→ **TASK TO CARRY OUT**
Reproduce, exactly and in full, only the lines below from the one containing "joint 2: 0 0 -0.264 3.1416" through the one containing "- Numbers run".
=-=-=
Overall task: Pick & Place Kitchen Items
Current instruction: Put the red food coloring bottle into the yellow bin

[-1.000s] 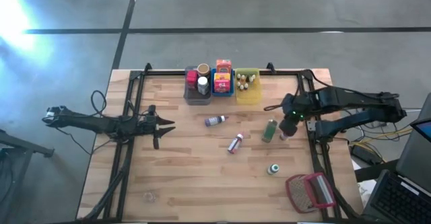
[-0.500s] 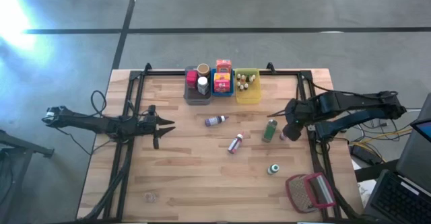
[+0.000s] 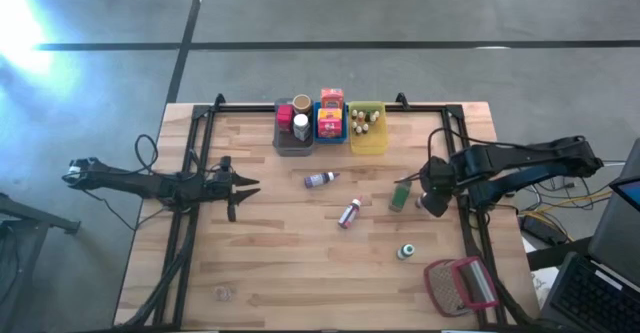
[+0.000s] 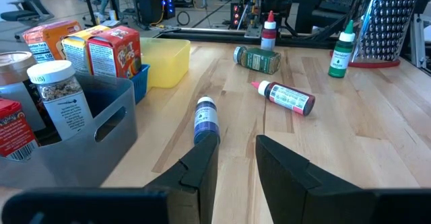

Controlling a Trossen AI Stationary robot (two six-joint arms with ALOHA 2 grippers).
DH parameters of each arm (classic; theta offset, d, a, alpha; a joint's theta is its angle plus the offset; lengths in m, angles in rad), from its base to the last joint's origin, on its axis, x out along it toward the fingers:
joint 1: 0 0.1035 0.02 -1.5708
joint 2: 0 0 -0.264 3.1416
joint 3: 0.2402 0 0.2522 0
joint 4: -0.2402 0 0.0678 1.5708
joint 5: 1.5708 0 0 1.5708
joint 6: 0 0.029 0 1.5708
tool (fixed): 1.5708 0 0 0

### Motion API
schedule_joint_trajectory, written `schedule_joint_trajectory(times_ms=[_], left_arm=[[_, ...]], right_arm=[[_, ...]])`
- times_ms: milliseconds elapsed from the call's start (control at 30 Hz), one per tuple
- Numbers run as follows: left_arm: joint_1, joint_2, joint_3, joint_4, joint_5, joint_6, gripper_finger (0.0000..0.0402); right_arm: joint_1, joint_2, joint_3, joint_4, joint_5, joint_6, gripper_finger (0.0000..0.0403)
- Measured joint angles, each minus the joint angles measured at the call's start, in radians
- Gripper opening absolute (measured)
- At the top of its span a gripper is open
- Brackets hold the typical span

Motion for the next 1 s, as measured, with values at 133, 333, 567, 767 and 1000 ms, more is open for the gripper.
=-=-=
→ **OUTPUT FOR THIS EXERCISE**
joint 2: 0 0 -0.264 3.1416
joint 3: 0.2402 0 0.2522 0
joint 4: -0.2402 0 0.0678 1.5708
joint 5: 1.5708 0 0 1.5708
joint 6: 0 0.029 0 1.5708
tool (fixed): 1.5708 0 0 0

### Motion API
schedule_joint_trajectory, written `schedule_joint_trajectory(times_ms=[_], left_arm=[[_, ...]], right_arm=[[_, ...]])`
- times_ms: milliseconds elapsed from the call's start (control at 30 Hz), one per tuple
- Numbers run as follows: left_arm: joint_1, joint_2, joint_3, joint_4, joint_5, joint_6, gripper_finger (0.0000..0.0402); right_arm: joint_1, joint_2, joint_3, joint_4, joint_5, joint_6, gripper_finger (0.0000..0.0403)

That wraps up the exercise.